When participants did a common test connecting numbers which is sometimes used as a screening tool for dementia, called the Trail Making Test, those who had been infected with COVID-19 took “significantly” longer to complete the test, the study said.
“Significantly greater cognitive decline, which persisted even after excluding the hospitalised patients, was seen in the SARS-CoV-2 positive group between the two timepoints, and this decline was associated with greater atrophy of crus II, a cognitive lobule of the cerebellum,” the study stated, referring to a subsection of the cerebellum, a part at the back of the brain which coordinates physical movement.
Although these impacts on brain can sound frightening, the study noted that the structural changes were “modest”, saying that while there was an “additional loss in the infected participants of 0.7 per cent on average across the olfactory-related brain regions,” this should be analyzed with the knowledge that we know brain loss does occur naturally as well, with older adults who are living on their own sustaining a 0.3 per cent loss of hippocampal volume per year.
However, being able to measure if the virus is associated with additional changes to the brain that may not have been seen otherwise is hugely valuable to further research and potentially therapeutic solutions.
It also could potentially shed some light on lingering symptoms that plague those with long COVID, including persistent brain fog and fatigue, although more research is needed.
Stephen Smith, a professor at the University of Oxford and senior author on the study, said in the press release that being able to look at scans of the same person taken before they contracted COVID-19 allowed them a unique chance to assess with greater certainty the virus’s impact.
“The fact that we have the pre-infection scan helps us distinguish brain changes related to the infection from differences that may have pre-existed in their brains,” Smith said.
“The UK Biobank COVID-19 Repeat Imaging study is the only study in the world to be able to demonstrate “before vs after” changes in the brain associated with SARS-CoV-2 infection,” Naomi Allen, a professor and chief scientist at UK Biobank, added in the release.

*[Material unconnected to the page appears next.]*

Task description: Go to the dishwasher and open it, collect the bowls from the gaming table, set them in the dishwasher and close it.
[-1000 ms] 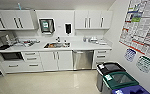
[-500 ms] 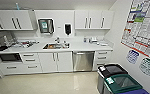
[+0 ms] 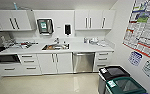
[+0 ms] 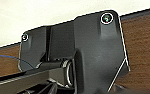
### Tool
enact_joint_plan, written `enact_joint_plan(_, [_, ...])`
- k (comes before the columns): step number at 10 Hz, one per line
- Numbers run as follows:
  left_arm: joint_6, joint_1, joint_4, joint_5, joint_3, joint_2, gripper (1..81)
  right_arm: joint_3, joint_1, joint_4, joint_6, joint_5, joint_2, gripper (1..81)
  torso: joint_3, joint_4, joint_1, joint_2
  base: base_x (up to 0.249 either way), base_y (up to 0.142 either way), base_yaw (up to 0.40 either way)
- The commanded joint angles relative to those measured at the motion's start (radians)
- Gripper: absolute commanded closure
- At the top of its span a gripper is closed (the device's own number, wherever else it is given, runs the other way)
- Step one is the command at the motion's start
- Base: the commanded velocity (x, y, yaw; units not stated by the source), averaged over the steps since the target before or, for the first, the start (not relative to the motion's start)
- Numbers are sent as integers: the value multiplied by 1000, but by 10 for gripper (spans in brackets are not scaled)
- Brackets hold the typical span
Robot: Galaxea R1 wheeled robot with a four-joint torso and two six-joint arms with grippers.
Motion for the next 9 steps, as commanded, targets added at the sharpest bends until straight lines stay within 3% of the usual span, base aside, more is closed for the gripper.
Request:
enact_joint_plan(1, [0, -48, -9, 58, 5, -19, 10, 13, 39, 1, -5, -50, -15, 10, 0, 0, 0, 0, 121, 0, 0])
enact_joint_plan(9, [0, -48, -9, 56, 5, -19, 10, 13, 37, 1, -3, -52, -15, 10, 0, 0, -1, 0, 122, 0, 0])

“Collecting a second set of multi-organ imaging scans from some people who had been infected with SARS-CoV-2 and from others who had not been infected has generated a unique resource to enable scientists to understand how the virus affects internal organs.”
Although researchers made efforts to investigate potentially confounding causes, including assessing whether influenza that occurred between the first and second scans was associated with brain outcomes, they also acknowledge that because this is an observational study, they can’t say with complete certainty that the brain changes were caused purely by COVID-19.
“Our statistics also represent an average effect; not every infected participant will display brain longitudinal abnormalities,” the study said.